⟨

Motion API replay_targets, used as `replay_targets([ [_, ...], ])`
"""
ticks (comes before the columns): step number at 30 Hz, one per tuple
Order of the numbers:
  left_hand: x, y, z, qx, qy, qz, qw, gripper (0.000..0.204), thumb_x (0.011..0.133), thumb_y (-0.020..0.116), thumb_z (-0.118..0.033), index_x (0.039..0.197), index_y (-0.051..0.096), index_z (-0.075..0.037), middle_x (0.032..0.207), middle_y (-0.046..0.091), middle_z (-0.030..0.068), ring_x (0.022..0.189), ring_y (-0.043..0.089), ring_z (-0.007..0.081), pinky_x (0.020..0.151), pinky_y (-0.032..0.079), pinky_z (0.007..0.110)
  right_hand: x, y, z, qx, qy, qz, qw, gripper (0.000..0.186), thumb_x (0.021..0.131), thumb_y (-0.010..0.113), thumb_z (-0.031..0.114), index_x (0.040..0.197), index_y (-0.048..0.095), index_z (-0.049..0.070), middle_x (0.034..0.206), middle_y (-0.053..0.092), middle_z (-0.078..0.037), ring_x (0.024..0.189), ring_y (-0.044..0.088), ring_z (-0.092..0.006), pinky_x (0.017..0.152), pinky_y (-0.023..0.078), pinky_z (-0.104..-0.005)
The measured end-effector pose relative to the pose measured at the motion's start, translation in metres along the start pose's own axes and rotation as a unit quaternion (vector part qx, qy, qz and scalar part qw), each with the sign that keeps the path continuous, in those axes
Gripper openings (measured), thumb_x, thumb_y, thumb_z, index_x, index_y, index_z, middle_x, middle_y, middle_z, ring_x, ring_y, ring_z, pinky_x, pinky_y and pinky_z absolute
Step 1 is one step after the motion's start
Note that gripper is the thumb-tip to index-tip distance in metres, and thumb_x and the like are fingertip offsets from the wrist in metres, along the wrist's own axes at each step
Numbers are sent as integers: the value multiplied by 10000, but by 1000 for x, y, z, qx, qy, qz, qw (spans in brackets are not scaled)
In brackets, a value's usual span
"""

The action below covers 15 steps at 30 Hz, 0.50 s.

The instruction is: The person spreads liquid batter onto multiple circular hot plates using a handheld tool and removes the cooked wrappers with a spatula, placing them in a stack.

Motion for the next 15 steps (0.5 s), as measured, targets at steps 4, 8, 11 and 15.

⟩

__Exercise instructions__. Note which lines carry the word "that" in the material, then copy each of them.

__Answer to this problem__.
The measured end-effector pose relative to the pose measured at the motion's start, translation in metres along the start pose's own axes and rotation as a unit quaternion (vector part qx, qy, qz and scalar part qw), each with the sign that keeps the path continuous, in those axes
Note that gripper is the thumb-tip to index-tip distance in metres, and thumb_x and the like are fingertip offsets from the wrist in metres, along the wrist's own axes at each step

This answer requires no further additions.